Я не рассказывала, как в тот момент я наклонилась и прошептала: «Надеюсь, ты сдохнешь», так тихо, что я сама едва расслышала слова, так тихо, что он точно не мог меня услышать, и как я чуть не закричала, когда его веки затрепетали и он пробормотал в ответ: «Я надеюсь, мы оба сдохнем». И потом он повернулся на бок, облевал подушку и отключился, а я стояла с открытым ртом, ощущая себя, будто в тот момент проиграла все интеллектуальные споры, когда-либо возникавшие между нами.
Я не рассказывала вам, как жизнь с ним была похожа на соревнование, где каждый бросал другому вызов моргнуть первым. Как это стало почти предметом гордости, насколько мы делали друг другу больно и все равно оставались вместе.
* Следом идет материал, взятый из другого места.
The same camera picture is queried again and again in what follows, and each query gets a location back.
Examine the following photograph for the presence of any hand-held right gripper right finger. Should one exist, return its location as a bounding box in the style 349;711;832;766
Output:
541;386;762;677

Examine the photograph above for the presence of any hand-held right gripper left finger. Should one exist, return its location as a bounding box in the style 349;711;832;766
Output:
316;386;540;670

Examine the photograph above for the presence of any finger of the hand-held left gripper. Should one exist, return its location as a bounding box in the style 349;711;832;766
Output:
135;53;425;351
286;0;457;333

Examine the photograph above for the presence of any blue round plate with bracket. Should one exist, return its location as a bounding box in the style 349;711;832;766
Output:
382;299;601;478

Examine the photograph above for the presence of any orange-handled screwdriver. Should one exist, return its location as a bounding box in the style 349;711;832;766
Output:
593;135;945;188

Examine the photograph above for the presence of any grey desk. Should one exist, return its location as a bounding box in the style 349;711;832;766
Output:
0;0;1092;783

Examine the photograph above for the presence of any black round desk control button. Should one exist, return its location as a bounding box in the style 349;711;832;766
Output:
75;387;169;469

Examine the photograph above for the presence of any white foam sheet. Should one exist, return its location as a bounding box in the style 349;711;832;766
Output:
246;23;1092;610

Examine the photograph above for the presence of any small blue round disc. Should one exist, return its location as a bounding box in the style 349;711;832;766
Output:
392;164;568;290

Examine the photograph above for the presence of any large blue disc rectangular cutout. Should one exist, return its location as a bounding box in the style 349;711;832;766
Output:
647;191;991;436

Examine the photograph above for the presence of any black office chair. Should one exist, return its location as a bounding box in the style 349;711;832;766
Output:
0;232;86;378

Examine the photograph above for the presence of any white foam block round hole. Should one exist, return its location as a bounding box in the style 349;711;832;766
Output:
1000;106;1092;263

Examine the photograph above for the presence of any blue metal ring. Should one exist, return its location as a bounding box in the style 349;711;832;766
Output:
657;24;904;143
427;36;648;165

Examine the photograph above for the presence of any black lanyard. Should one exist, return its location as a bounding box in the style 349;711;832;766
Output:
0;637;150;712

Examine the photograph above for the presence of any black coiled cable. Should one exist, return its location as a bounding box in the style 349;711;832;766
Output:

Это как пить яд год за годом, пока не забудешь, каково пить что-либо еще, и тебе даже начинает нравиться вкус.
Я никогда не спрашивала, но думала, что были, вероятно, другие женщины за прошедшие годы. Все изменилось после выкидыша, больше всего – секс. Сначала он прикасался ко мне только пьяным, вернувшись домой из «Стренглерс». От него несло пивом, под ногтями была грязь, он подходил сзади, пока я стояла с тряпкой у раковины. Раздвигал мне ноги коленом, нагибал меня на месте. Я знала, что меня трахают из ненависти; самое грустное, что когда он совсем перестал меня трогать, насколько бы сильно ни напивался, я скучала даже по этому. Электрические разряды, которые я ощущала, когда он подходил ко мне со злобной похотью в глазах, исчезли. Сначала я думала, это из-за несчастного случая, потому что доктор предупредил нас о возможной проблеме – он назвал это «побочными эффектами травмы», просто заумные слова, описывающие обычный вялый член. Но через несколько месяцев на барбекю у кого-то на заднем дворе я пошла в туалет и застукала Дуэйна с Дженнифер Веллстуд. Он сидел на унитазе со спущенными штанами, а она дергала его хер обеими руками, и из того, что мне удалось увидеть, прежде чем она заорала и я захлопнула дверь, там все нормально стояло.
Но я не знала, что он изменял мне с ней. Не наверняка. Не до того, как Иэн Берд бросил это мне в лицо, думая, что унижает Адриенн, когда на самом деле он заставил меня взглянуть на то, чего я старательно пыталась не замечать. Может, мне стоило догадаться. Может, я просто не хотела. Оглядываясь назад, я вижу знаки везде. Запах ее духов у нас дома, такой сильный, что он никак не мог исходить от ее вещей, похороненных у меня в шкафу. Длинные, длинные волосы – рыжеватые, как у меня, но ломкие и с половиной дюйма отросших мышино-серых корней. Забивающие слив в доме на озере, прилипшие к мебели везде, где она клала свою идиотскую голову. Они каким-то образом вплетались в ткань так, что даже пылесос не мог их вытянуть, и мне приходилось вытаскивать их по одному вручную. Когда я нашла их на одежде Дуэйна, в его машине и на подушке, я сказала себе, что просто разнесла их сама. На себе. Это ведь я проводила с ней слишком много времени. А об альтернативе нельзя было и думать.